Computer Science
Machine learning in spectral domain
L. Giambagli, L. Buffoni, et al.
The paper addresses how to train neural networks by operating in the spectral (reciprocal) domain rather than the conventional node/weight (direct) space. Motivated by the lack of understanding of how massive numbers of weights interact in deep networks and by the desire to reduce parameter counts while preserving performance, the authors propose training eigenvalues and eigenvectors of layer transfer operators. The central hypothesis is that learning targeted at spectral components—especially eigenvalues associated with engineered, non-orthogonal eigenvectors that propagate information forward—can provide a global, efficient, and effective alternative to local weight updates. The study demonstrates this idea using MNIST digit recognition, comparing spectral training to standard backprop-based training under matched parameter budgets and architectures, and exploring both linear and non-linear settings with “telescopic” linear layers that can be retracted after training.
The introduction situates the work within classic and modern machine learning, recalling the perceptron and multilayer networks trained by backpropagation, and the need for large labeled datasets. Prior ideas of training only a subset of parameters or using alternative compressed parameterizations are referenced (e.g., training only BatchNorm parameters; low-rank/SVD-inspired treatments of layer mappings). The authors contrast their spectral approach—framing learning in an enlarged space enabling square operators and invoking spectral properties—with works using SVD of rectangular weight matrices to analyze information-theoretic aspects. They also connect to broader themes such as pretraining, representation understanding, and computational efficiency. Specific references include foundational ML texts and works on efficient training and information measures in deep nets.

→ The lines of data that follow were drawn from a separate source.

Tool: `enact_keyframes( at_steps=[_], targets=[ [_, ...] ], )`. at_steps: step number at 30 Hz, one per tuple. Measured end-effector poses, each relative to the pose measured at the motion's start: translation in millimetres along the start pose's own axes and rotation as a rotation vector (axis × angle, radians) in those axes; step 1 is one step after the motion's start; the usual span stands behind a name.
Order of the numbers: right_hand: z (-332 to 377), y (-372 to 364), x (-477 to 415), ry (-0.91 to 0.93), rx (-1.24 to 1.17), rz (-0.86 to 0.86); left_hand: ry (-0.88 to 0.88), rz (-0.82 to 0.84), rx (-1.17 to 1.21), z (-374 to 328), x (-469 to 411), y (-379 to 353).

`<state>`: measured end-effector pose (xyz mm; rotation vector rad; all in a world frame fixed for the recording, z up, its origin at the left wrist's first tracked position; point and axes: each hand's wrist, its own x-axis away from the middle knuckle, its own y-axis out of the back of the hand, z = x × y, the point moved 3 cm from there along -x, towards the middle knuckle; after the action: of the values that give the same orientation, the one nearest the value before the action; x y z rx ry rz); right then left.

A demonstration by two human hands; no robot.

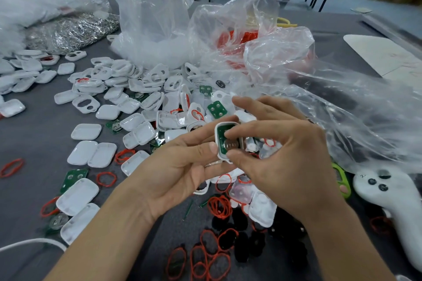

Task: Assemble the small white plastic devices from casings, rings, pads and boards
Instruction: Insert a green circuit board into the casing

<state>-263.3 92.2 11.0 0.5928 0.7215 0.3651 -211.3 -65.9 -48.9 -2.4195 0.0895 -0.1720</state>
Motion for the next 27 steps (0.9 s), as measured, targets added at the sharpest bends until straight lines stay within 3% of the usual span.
enact_keyframes(
  at_steps=[5, 12, 27],
  targets=[
    [2.8, -2.6, 1.0, 0.053, 0.059, -0.022, -0.002, 0.024, 0.006, 0.7, -0.7, 2.4],
    [2.0, 5.4, 0.4, 0.027, -0.057, -0.099, 0.01, -0.006, 0.037, 0.8, -0.9, -0.2],
    [-0.5, -4.2, 1.8, 0.111, 0.113, -0.02, 0.014, 0.021, -0.008, 0.9, -0.5, 3.3]
  ],
)
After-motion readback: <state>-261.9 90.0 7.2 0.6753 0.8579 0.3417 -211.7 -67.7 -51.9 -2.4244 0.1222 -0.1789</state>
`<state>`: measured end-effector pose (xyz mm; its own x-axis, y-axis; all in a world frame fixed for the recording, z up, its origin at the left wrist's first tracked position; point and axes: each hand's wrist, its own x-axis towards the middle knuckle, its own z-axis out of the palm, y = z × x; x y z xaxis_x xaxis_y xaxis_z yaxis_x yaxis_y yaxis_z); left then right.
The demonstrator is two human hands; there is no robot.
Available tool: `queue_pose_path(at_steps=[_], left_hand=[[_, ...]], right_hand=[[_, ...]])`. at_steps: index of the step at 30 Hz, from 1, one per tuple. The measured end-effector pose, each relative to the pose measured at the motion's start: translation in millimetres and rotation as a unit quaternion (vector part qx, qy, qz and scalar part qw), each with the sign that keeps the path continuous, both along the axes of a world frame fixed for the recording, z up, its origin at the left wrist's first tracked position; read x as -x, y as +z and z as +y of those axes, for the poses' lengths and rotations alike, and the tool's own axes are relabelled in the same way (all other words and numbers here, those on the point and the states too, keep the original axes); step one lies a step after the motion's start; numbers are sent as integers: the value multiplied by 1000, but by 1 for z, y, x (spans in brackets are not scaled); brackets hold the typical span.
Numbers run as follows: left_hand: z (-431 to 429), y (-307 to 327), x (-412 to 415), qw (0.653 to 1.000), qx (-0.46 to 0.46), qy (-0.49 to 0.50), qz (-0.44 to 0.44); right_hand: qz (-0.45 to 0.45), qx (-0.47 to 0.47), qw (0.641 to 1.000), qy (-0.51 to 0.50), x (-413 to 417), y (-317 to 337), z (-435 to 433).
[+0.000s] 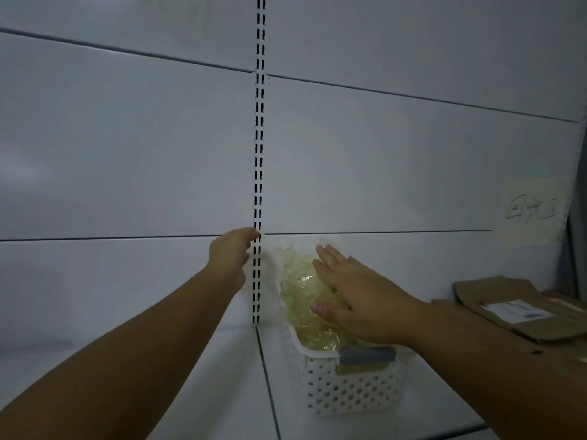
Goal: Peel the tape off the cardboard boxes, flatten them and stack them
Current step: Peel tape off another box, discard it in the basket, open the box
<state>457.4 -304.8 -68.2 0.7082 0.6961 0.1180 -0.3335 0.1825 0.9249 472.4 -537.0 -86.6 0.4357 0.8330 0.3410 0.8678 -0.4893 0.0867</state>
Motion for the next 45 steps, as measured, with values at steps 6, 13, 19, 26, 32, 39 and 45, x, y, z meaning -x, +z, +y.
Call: queue_pose_path(at_steps=[6,13,19,26,32,39,45], left_hand=[[-13,-7,9,973,-192,-123,30],[-29,-11,9,958,-247,-130,65],[-31,-10,9,958,-252,-97,96],[-14,12,21,945,-273,-140,114],[31,36,38,780,-568,58,257],[129,52,141,590,-665,122,441],[200,62,259,573,-610,158,523]], right_hand=[[41,-29,999,-15,0,1,-10],[167,-199,965,23,6,5,-10],[289,-398,868,72,6,10,-16],[154,-264,952,-19,0,44,-13],[12,-29,998,-47,17,89,49],[-6,46,992,119,84,52,169],[17,95,976,197,135,23,238]])
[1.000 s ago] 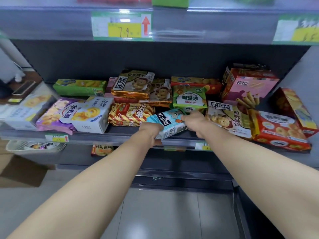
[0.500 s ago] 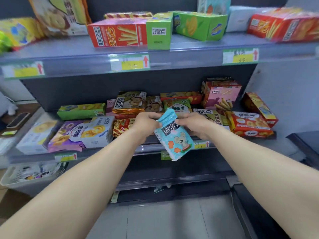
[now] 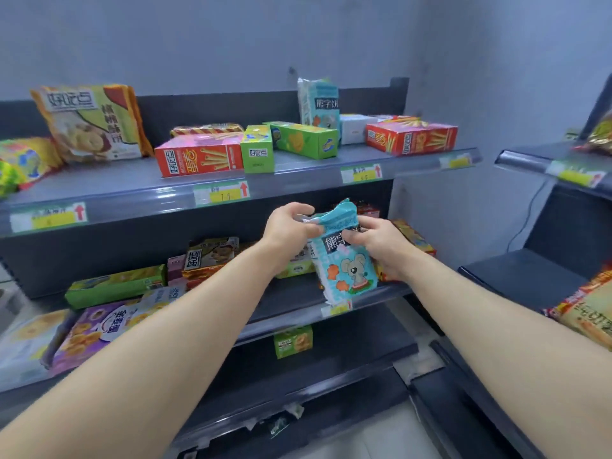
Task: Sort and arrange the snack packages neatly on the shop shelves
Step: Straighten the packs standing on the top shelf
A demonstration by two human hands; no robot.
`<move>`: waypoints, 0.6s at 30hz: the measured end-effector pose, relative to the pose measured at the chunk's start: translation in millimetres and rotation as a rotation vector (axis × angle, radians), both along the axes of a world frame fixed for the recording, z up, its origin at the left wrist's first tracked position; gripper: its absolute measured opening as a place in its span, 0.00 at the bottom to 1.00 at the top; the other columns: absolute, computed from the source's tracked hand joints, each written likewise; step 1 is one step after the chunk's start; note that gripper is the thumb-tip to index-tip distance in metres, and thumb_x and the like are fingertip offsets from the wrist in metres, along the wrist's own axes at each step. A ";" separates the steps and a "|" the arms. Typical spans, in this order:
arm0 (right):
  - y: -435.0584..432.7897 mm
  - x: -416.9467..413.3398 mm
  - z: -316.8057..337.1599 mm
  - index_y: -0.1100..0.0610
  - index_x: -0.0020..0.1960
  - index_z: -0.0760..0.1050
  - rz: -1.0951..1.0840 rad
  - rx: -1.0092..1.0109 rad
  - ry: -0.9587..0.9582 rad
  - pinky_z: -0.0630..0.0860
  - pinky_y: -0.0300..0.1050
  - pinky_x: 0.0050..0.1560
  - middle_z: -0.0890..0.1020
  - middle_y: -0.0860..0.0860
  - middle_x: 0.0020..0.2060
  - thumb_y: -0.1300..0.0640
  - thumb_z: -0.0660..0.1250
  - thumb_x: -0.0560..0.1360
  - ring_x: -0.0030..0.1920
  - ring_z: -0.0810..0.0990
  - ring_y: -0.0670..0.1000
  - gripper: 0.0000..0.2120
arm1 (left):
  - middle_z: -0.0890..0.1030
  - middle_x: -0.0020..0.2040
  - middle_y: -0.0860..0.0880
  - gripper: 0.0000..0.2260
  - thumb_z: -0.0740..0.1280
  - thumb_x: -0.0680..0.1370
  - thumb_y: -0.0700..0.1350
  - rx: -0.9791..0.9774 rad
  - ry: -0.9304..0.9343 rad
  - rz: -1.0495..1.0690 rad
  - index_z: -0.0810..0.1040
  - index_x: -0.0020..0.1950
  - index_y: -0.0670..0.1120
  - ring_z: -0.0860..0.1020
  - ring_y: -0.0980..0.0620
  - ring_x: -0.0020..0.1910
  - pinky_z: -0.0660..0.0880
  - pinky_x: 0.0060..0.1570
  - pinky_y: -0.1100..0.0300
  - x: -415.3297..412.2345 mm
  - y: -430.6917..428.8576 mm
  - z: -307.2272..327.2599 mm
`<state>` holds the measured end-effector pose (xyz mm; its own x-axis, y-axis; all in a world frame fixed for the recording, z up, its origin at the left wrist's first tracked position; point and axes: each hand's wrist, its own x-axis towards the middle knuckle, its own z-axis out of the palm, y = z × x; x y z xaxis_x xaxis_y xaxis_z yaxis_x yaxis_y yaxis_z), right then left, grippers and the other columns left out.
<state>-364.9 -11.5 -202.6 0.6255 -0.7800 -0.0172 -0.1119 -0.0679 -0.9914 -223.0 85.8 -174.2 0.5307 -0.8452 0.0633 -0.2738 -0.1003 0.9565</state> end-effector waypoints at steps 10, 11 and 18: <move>-10.6 -23.8 88.6 0.56 0.55 0.77 -0.184 -0.104 -0.345 0.82 0.51 0.40 0.84 0.53 0.46 0.63 0.65 0.77 0.42 0.85 0.54 0.09 | 0.82 0.52 0.44 0.11 0.69 0.75 0.39 -0.093 0.222 -0.218 0.76 0.57 0.41 0.81 0.50 0.42 0.77 0.41 0.58 -28.7 -24.2 66.2; -15.3 -23.4 96.2 0.56 0.57 0.76 -0.191 -0.114 -0.358 0.82 0.52 0.41 0.84 0.53 0.47 0.63 0.65 0.77 0.42 0.85 0.55 0.10 | 0.82 0.52 0.43 0.09 0.69 0.75 0.38 -0.115 0.218 -0.215 0.76 0.55 0.42 0.81 0.49 0.43 0.78 0.44 0.57 -30.0 -28.7 72.0; -71.1 -10.8 134.2 0.57 0.61 0.74 -0.188 -0.198 -0.433 0.80 0.47 0.37 0.85 0.51 0.45 0.63 0.67 0.75 0.41 0.86 0.51 0.15 | 0.82 0.52 0.42 0.08 0.69 0.75 0.35 -0.259 0.180 -0.179 0.78 0.53 0.41 0.82 0.47 0.46 0.81 0.43 0.58 -24.0 -75.7 111.7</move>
<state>-375.7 -82.6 -68.4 0.3906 -0.8419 0.3724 0.2778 -0.2778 -0.9196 -247.0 10.1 -62.5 0.3980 -0.8937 0.2070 -0.0904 0.1863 0.9783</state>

Problem and data: The method is demonstrated on MNIST (60k train, 10k test, 28×28 grayscale images). Each image is vectorized into η₁ of length N, with the first N₁=784 entries set to pixel intensities and the remaining entries initially zero. The output layer has N_e=10 nodes. Core spectral construction: Between successive layers i and i+1 with sizes N_i and N_{i+1}, define an N×N (or compact (N_i+N_{i+1})×(N_i+N_{i+1})) operator A_k via its spectral decomposition using:
- Φ_k: a basis matrix equal to identity with a sub-diagonal block of size N_{k+1}×N_k (entries initialized as uniform random numbers, e.g., in [-0.5, 0.5]). This creates a nested, non-orthogonal set of eigenvectors that “indent” forward to propagate information from layer k to k+1.
- Λ_k: a diagonal matrix of eigenvalues. Typically, the first N_k entries are 1; the subsequent N_{k+1} entries are non-trivial trainable parameters (initially uniform in a small interval, e.g., [-0.01, 0.01]).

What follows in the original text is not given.